St. Johns County Sheriff’s Deputies say fireworks were shot off by someone on the cart before he fell.
#BREAKING: @SJSOPIO tells me golf carts can’t legally be driven on the roads in the neighborhood.— Ryan Nelson (@RyanANJax) July 10, 2019
Family friends tell me the boy suffered a traumatic brain injury but does not have permanent brain damage. @ActionNewsJax https://t.co/tLwY8sGeH7
Road to recovery
The boy’s mother posted to Facebook Wednesday morning saying, “Luke had a good night. He’s awake and talking and asking a lot of questions as he’s piecing together the events of the day.”
Family friends tell Action News Jax reporter Ryan Nelson the boy suffered a traumatic brain injury but does not have permanent brain damage.
Durbin Crossing teen, Jacob Akel, was one of the six friends on the golf cart on Tuesday. Nelson spoke to Jacob and his mother, Darine Akel, on Wednesday.

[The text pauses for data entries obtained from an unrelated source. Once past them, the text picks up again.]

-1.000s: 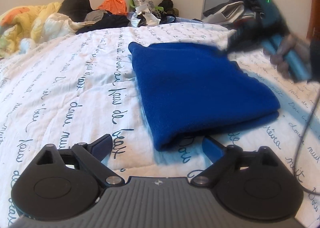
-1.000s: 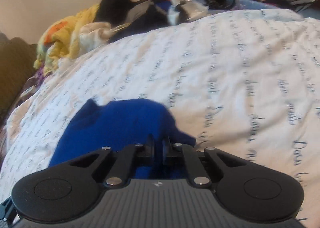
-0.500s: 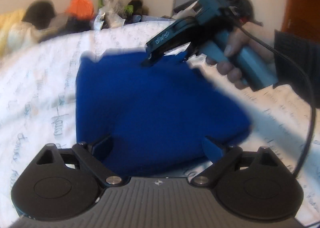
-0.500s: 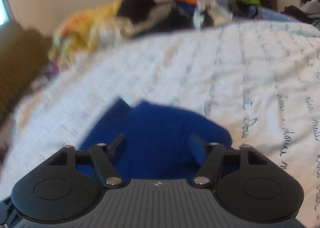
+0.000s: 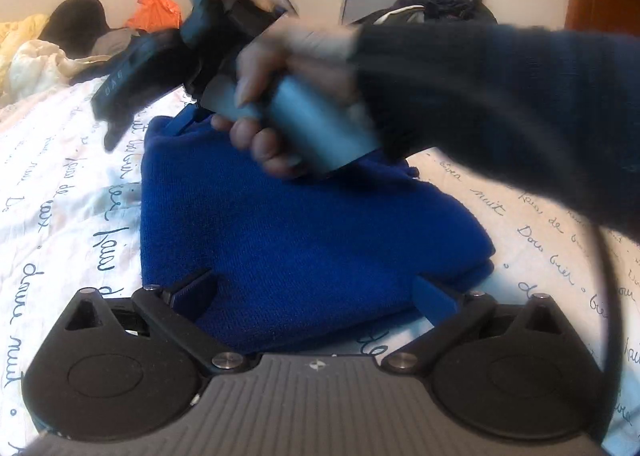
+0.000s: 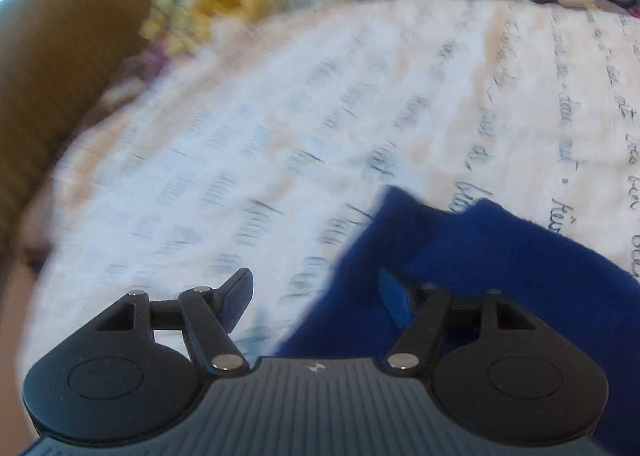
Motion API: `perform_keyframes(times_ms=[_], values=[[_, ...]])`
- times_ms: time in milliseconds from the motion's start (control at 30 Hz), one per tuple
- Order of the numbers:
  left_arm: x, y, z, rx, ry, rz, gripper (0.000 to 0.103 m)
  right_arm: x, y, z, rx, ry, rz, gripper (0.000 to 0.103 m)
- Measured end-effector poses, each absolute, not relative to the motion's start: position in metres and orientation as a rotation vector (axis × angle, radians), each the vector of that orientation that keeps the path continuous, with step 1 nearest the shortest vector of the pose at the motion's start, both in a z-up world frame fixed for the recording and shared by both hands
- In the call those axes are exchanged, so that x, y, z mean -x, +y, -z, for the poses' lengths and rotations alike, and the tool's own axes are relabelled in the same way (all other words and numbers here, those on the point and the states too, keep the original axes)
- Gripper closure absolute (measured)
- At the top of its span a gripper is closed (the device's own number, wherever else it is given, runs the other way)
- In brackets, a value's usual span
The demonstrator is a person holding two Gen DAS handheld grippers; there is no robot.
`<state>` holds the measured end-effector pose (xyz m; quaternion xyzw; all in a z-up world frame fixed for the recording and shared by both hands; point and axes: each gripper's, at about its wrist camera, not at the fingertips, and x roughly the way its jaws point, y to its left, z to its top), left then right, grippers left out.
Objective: Fold small clothes
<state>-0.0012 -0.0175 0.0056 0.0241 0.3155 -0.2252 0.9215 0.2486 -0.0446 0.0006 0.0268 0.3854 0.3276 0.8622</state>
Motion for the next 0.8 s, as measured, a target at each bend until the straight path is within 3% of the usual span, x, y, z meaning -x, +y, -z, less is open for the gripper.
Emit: perform_keyframes(times_ms=[167,267,300,367,400,600,800], values=[[0.004,-0.015,-0.006,-0.044,0.641,0.465,0.0,-0.249,-0.052,-0.01,-0.123,0.836,-0.565,0.034],[0.003,-0.016,-0.006,-0.041,0.638,0.464,0.0,-0.204,-0.097,-0.039,-0.214,0.692,-0.591,0.032],[0.004,-0.016,-0.006,-0.044,0.638,0.463,0.0,-0.181,-0.118,-0.05,-0.234,0.641,-0.589,0.029],[0.006,-0.016,-0.005,-0.052,0.638,0.458,0.0,-0.14,-0.149,-0.06,-0.254,0.576,-0.545,0.012],[0.006,-0.017,-0.005,-0.056,0.638,0.455,0.0,-0.119,-0.167,-0.061,-0.256,0.558,-0.512,0.009],[0.028,-0.026,-0.009,-0.103,0.629,0.312,0.0,-0.023,-0.23,-0.012,-0.31,0.668,-0.336,0.008],[0.061,-0.001,-0.009,-0.024,0.723,0.165,0.0,0.048,-0.221,0.028,-0.131,0.708,-0.218,0.007]])
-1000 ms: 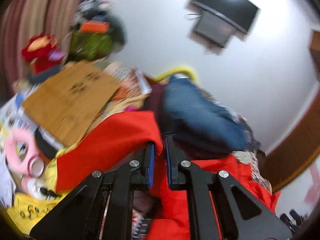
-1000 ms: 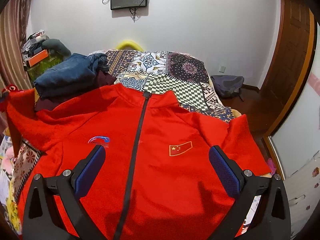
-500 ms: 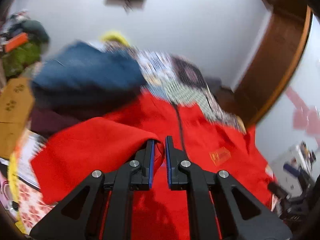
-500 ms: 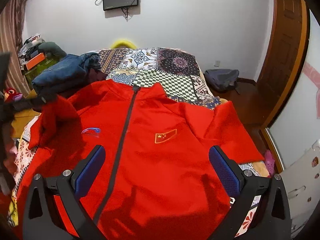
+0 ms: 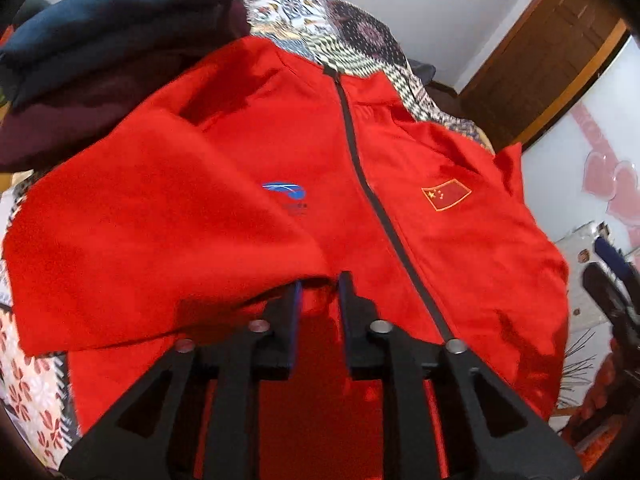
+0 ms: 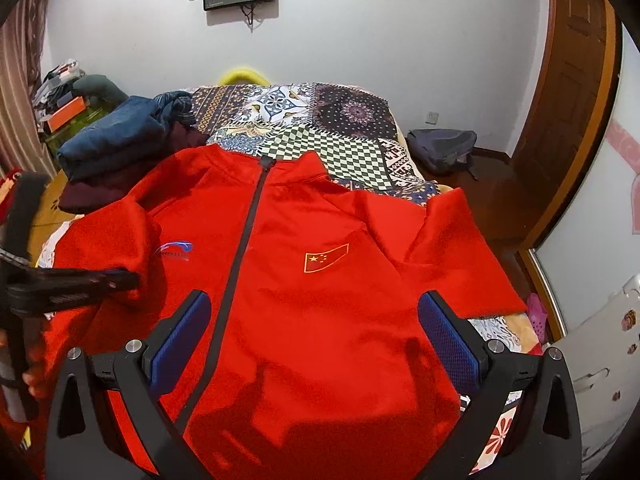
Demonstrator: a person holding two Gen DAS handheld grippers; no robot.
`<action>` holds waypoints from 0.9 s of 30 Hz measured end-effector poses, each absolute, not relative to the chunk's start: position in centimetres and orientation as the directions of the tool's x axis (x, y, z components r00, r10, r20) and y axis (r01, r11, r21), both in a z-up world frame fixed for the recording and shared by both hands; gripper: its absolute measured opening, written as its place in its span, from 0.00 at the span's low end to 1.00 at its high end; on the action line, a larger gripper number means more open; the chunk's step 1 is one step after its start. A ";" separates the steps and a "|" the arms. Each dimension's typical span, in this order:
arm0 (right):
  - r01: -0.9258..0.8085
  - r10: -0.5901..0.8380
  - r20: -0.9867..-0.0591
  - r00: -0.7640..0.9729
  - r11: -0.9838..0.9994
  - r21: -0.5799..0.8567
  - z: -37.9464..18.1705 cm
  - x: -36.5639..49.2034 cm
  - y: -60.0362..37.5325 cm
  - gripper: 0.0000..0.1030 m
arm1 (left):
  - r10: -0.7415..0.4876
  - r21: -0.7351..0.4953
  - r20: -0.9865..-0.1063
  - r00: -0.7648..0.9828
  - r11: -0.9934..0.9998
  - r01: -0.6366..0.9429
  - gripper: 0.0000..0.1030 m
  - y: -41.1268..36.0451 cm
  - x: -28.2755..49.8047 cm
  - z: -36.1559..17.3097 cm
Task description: Fold large clothes
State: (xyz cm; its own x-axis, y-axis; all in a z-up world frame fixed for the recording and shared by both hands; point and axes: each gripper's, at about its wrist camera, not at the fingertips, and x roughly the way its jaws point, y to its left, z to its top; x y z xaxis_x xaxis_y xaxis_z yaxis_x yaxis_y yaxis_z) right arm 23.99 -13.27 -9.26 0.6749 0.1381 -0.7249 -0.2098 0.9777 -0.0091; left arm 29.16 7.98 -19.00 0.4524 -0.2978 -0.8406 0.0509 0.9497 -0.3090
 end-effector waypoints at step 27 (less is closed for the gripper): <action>-0.257 0.083 -0.723 0.686 0.957 -0.134 -9.2 23.8 -9.3 1.00 | -0.332 -0.630 -0.748 0.575 0.628 -0.457 0.65 29.4 21.1 -25.0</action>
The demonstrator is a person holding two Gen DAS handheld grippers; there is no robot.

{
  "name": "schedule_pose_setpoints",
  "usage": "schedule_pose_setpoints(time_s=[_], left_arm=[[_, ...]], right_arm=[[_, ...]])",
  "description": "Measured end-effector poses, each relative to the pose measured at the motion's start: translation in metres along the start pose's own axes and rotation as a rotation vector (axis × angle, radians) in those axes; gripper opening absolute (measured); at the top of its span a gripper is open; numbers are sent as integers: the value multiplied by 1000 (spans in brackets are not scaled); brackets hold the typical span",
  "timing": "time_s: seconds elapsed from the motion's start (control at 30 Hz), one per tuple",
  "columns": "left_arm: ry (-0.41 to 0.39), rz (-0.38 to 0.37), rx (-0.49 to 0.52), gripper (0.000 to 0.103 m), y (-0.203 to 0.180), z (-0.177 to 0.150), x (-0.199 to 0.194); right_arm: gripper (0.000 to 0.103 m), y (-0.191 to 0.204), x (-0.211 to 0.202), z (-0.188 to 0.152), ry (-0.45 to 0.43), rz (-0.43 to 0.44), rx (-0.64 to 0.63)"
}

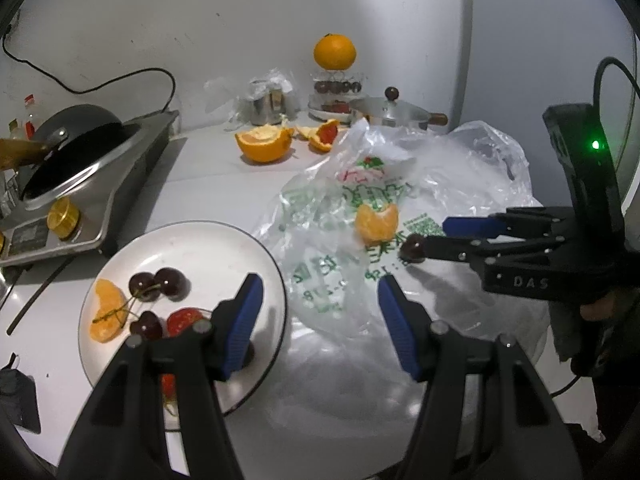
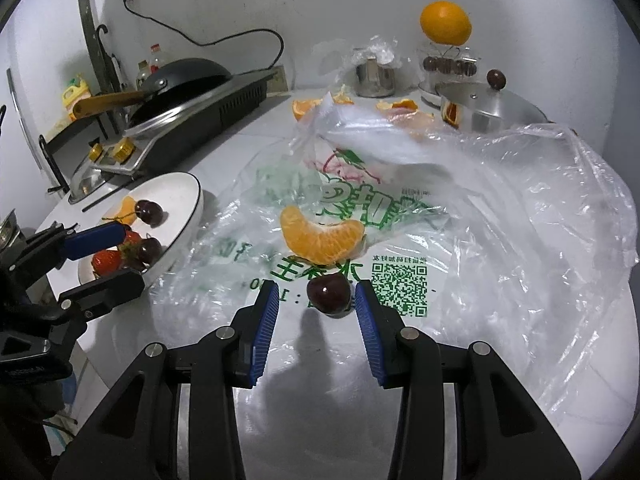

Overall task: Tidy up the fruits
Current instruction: 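Grasp a cherry with the right tool while the left tool grasps an orange segment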

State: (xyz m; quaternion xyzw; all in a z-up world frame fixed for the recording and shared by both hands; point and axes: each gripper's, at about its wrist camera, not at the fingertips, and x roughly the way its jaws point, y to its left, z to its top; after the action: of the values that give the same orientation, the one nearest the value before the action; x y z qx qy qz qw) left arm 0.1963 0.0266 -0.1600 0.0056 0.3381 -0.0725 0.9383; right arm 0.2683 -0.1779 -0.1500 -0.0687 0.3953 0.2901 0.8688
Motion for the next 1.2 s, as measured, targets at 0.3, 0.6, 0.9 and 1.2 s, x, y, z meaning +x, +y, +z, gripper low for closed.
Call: schedule_pose_setpoints(time_s=[0.3,0.6,0.9,1.2], left_arm=[[26,-16,-6,61,-1,1,17],[30,-17,-16,61,4,0,21],[23,-16,-5,61,1,1,16],[16,-14,22,61,-15,7,13]], right_arm=[[42,-4,22,3,45,-13,-11],[37,0,39,3,85,-28,-32],[30,4,35,0,71,-27,-66],[30,0,10,-2,20,-6,-70]])
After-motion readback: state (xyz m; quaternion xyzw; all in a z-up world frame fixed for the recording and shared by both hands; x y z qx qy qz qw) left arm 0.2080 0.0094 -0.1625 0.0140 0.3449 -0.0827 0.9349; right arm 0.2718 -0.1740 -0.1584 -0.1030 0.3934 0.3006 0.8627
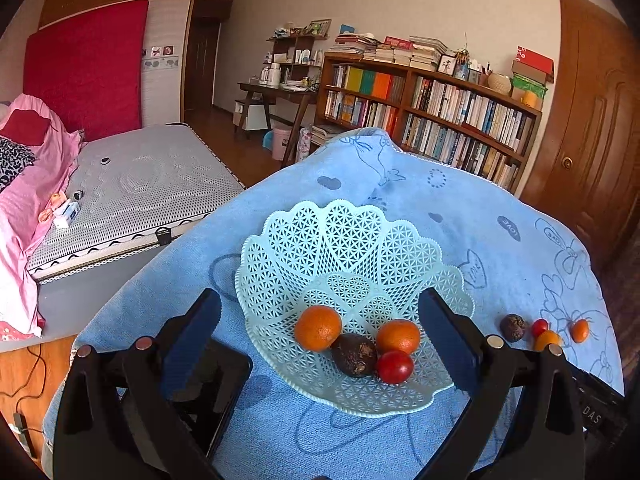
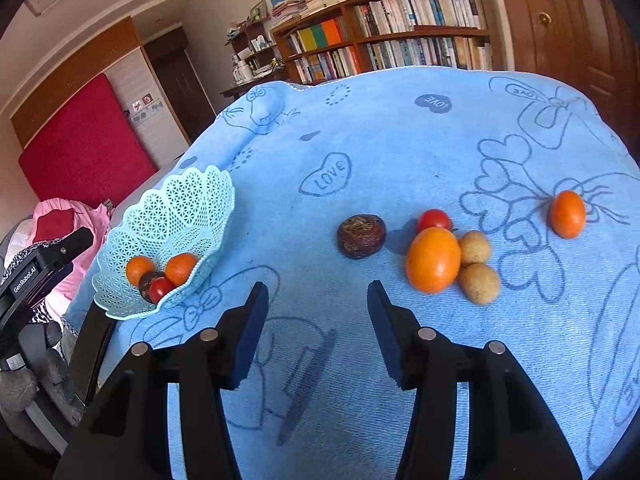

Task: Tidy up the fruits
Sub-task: 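Move the right tool to a brown kiwi and grasp it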

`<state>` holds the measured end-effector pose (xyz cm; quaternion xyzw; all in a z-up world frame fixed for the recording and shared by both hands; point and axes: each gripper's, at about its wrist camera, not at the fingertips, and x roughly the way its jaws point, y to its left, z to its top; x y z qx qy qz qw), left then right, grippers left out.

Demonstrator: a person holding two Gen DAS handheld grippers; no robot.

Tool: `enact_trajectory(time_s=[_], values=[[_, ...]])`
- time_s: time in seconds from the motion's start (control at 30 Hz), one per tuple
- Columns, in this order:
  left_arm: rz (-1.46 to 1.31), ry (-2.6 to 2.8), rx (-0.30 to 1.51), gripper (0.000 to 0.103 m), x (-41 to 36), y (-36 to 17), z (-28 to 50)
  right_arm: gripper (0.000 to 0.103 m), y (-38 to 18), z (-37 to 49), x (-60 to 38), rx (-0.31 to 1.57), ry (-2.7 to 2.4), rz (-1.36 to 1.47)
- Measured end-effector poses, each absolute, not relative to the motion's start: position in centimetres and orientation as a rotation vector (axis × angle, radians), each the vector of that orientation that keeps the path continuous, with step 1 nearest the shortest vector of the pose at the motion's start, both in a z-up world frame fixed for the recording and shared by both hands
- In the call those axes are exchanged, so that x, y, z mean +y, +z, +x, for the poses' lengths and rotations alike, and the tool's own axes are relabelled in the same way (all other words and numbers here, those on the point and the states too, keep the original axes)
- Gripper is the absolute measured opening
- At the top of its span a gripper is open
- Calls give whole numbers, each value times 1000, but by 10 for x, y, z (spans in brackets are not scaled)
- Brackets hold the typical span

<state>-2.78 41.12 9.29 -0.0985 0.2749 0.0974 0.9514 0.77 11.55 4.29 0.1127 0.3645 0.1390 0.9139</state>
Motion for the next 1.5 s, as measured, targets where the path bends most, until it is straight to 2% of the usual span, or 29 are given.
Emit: enact_trajectory(time_s=[0.4, 1.03, 1.5], values=[[-146, 150, 564, 100, 383, 94, -30, 52, 32, 6, 41, 772, 99, 230], [-81, 91, 588, 100, 346, 93, -28, 30, 18, 42, 49, 829, 147, 103], [-4, 28, 610, 100, 305, 89, -23, 27, 18, 34, 46, 820, 188, 123]])
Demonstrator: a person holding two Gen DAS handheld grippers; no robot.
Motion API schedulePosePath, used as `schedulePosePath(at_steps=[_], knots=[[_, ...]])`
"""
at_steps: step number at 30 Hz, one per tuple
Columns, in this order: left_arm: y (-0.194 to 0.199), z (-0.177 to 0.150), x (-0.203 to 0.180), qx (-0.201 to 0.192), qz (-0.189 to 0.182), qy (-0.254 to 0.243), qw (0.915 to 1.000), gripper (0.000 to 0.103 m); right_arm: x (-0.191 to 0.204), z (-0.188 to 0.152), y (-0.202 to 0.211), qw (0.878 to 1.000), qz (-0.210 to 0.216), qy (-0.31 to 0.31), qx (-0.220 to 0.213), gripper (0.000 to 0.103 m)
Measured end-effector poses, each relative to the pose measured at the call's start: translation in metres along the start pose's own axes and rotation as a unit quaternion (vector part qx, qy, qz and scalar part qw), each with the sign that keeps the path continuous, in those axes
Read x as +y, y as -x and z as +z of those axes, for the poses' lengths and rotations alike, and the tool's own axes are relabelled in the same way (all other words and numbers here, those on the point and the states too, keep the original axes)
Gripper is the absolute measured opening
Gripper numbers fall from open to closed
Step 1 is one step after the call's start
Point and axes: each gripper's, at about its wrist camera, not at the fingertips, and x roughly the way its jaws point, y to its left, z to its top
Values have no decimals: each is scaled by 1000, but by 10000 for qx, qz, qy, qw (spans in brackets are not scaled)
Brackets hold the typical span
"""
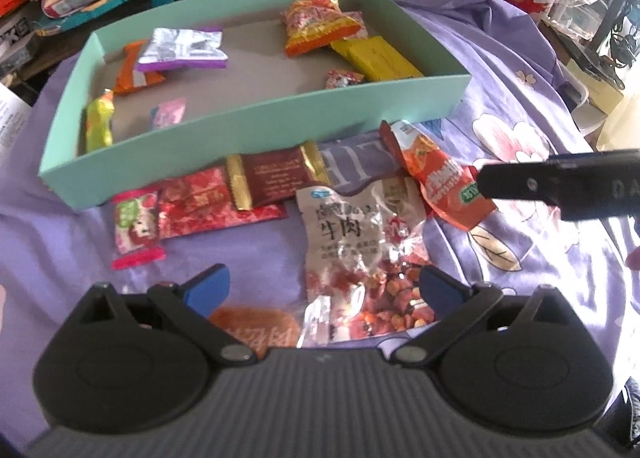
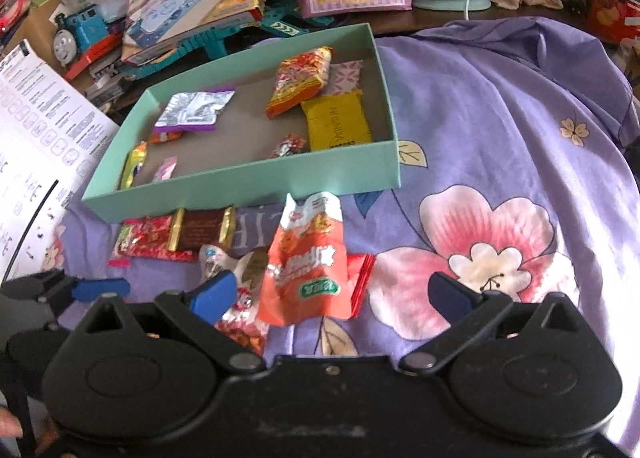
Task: Organize snacks
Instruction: 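Withdraw both tools from the box back toward the snack pile, then grasp orange snack bag with right tool while left tool grasps clear beef-jerky bag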
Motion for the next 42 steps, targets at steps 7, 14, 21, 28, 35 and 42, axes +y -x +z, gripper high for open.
schedulePosePath(at_steps=[7,14,21,28,35,42], knots=[[-17,5,-10,118,-101,13,9999,103,0,7,-13,9997,13,185,-152,100],[-32,7,-14,238,-365,197,9989,102,-5,19,-34,9997,122,-135,180,72],[-30,6,-14,-75,-202,-35,9998,66,8,24,-52,9988,318,134,358,65],[-26,6,2,-58,-402,99,9991,61,16,26,-68,9981,262,288,470,65],[-27,4,-9,42,-409,-58,9991,85,21,24,-72,9973,299,494,453,36],[-30,2,-20,21,-288,-169,9994,88,5,22,-54,9981,471,192,354,23]])
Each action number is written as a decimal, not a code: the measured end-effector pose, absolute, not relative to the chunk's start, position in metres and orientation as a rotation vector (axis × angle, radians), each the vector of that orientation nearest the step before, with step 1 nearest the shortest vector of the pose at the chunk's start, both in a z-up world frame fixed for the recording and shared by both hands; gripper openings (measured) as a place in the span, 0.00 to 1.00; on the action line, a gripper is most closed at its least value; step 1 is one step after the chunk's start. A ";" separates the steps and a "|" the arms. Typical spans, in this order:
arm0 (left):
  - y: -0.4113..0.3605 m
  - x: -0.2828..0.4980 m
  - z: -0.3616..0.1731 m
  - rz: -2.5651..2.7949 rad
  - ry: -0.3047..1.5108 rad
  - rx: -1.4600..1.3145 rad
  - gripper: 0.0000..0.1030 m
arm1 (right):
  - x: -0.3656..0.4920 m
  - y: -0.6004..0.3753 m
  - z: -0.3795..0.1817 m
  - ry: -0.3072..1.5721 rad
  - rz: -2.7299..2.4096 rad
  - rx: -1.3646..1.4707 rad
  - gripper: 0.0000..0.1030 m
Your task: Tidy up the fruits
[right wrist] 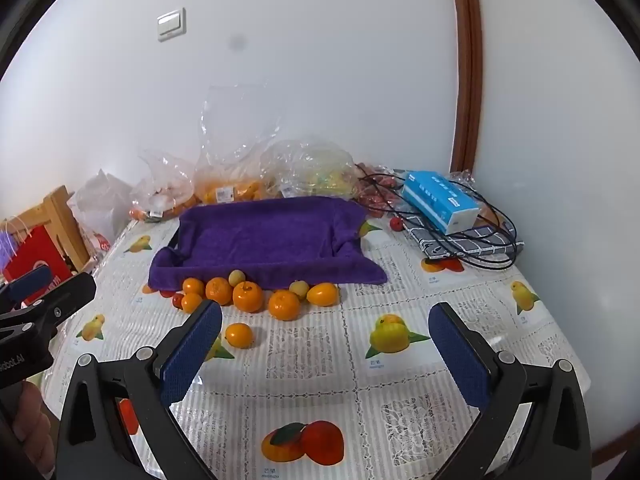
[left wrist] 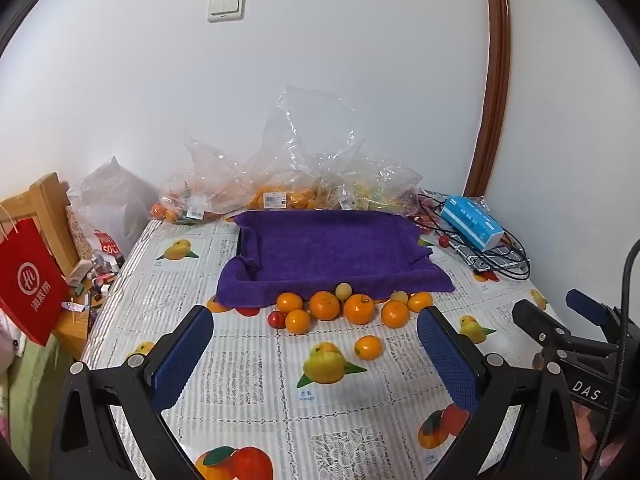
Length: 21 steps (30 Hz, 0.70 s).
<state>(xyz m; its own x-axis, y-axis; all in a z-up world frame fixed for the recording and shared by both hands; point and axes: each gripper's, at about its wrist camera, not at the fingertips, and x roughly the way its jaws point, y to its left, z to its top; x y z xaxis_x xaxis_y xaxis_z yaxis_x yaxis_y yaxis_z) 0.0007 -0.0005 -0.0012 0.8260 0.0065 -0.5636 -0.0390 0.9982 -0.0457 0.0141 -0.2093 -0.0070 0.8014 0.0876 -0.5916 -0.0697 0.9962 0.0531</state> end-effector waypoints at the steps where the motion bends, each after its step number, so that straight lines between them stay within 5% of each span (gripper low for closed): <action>1: -0.001 0.001 -0.002 0.023 0.602 -0.057 0.99 | 0.014 -0.209 -0.007 0.630 0.086 0.031 1.00; 21: 0.000 -0.006 0.006 0.026 0.591 -0.076 0.99 | 0.006 -0.209 0.001 0.627 0.084 0.025 1.00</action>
<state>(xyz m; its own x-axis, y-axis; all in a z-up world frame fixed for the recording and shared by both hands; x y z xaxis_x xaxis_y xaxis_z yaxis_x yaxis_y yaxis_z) -0.0058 0.0004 0.0063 0.8300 0.0029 -0.5578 -0.0467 0.9968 -0.0642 0.0057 -0.2094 0.0005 0.8065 0.0860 -0.5849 -0.0706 0.9963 0.0490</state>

“We just left the hospital and he’s making a full recovery,” said Akel.
Darine spoke to Luke’s mother in a phone conversation moments before the on-camera interview with Nelson.
“She wants to thank everybody for their prayers and their support,” she said. “He was very emotional this morning because she took pictures of all the support from everybody.”
As 14-year-old Luke works to get back on his feet, Darine says the concern from the community is resonating with the boy’s family.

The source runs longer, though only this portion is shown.